I couldn’t feel the cold anymore. That was probably a bad sign.
Fragments of information about hypothermia and frostbite flitted through my mind.
I clenched and relaxed different muscles to try to keep my blood flowing, but I wasn’t sure how long I could stay conscious.
Nor was I sure how much the house had left.
In medical terms, it was bleeding out. Too much of its power had been siphoned away. It was like Temple had warned: the house would wring me dry, and it wouldn’t be enough.
Maybe we’d get lucky. Maybe Ringo had weakened the house enough that when Temple pulled the trigger on that rocket launcher, the resulting destruction would only take out part of Salem.
“At this rate, our insurance agent is going to stop taking my calls.” Annette’s voice sounded far away. I thought I was hallucinating. “Oh, shit! Jenny!”
Strong hands helped me to sit up. When had I fallen over, and how long had I been lying on my side? Wait, what was Annette doing here? I tried to ask the question. “Whtdnhrm?”
“Don’t move. I’ll be right back.”
She vanished. Or maybe she’d never been there. Dying brain activity was erratic and not fully understood. What other memories and dreams would flicker through my consciousness? I’d love to see the Pacific again.
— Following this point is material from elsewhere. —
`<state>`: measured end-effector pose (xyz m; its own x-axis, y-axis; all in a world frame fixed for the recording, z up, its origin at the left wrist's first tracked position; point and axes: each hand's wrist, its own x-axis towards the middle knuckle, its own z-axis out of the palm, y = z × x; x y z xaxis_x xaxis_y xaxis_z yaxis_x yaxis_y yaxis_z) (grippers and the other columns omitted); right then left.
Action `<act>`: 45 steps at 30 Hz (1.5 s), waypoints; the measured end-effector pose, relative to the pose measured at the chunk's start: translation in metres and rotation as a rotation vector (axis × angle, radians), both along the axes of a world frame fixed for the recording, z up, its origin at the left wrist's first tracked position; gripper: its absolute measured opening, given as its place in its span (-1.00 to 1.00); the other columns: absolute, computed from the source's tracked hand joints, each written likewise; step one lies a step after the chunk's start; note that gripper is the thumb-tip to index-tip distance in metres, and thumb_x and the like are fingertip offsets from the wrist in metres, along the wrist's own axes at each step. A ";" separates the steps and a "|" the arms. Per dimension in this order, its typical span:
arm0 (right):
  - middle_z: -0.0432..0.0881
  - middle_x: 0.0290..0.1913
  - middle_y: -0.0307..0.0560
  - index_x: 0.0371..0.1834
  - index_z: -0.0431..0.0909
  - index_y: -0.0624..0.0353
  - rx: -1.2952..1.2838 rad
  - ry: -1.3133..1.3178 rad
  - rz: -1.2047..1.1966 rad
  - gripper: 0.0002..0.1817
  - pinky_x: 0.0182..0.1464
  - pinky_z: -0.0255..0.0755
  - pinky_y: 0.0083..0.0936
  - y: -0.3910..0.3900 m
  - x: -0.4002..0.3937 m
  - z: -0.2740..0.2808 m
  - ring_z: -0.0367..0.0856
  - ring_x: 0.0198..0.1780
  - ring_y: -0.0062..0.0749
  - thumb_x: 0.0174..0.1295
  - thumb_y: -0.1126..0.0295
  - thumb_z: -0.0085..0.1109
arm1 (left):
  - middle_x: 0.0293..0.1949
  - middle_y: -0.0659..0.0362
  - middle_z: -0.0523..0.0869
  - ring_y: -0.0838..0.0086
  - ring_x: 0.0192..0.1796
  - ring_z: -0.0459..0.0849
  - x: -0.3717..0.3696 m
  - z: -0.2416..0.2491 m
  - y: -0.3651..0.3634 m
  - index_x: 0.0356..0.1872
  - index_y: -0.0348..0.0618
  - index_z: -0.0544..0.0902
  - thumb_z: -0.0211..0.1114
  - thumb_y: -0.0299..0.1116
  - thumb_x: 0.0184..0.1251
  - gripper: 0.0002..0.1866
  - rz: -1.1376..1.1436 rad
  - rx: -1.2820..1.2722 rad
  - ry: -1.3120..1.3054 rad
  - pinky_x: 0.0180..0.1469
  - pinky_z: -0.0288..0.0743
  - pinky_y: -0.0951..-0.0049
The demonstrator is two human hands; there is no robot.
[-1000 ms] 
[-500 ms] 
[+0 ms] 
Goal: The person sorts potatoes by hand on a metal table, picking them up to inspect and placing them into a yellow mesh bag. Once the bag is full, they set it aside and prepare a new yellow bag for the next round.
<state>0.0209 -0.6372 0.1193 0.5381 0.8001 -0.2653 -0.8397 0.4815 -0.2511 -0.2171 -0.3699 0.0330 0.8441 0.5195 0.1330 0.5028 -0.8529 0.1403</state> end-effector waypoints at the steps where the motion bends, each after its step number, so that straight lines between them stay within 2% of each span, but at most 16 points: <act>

Or relive that hot fudge sundae I had at Ghirardelli Square in San Francisco.
The stink of ammonia pierced my sinuses. I jolted back.
Annette pushed an open bottle of smelling salts at my face, but I slapped her hand away.
“That’s better.” She capped the bottle. “I didn’t know how well this stuff would work, given how putrid it already is down here.”
I fought to focus, to remember what was happening. “You were supposed to leave.”
“I’m disappointing everyone today, aren’t I?” She nodded to Alex. “Nice job taking down Captain Asshole.”
I blinked and squinted until my vision cleared enough to see the second thrall. It was half-enclosed by enchanted wainscoting. “Help me.”
“How?” Annette asked.
“The house responds to what its people need. We need it to finish bringing that binding spell down from the second floor.”
“It’s using you for fuel, isn’t it? That’s why you look like shit.”
“That and middle age.”
She sat beside me and took my left hand in her right. “What do we do, just visualize what we want?”
What I wanted was to send her away. In my younger days, I probably would have. I hated the thought of her dying with me. But she had the right to make her own choices, and I needed the help. “Talk to the house. Give it permission to use your strength.”
“Ten bucks says I last longer than you.”
I managed a weak smile. “No fair. I’m already half tapped out.”
“Only half? It’s cute that you believe that.” Annette looked around the basement. “I’m ready. Come and get it.”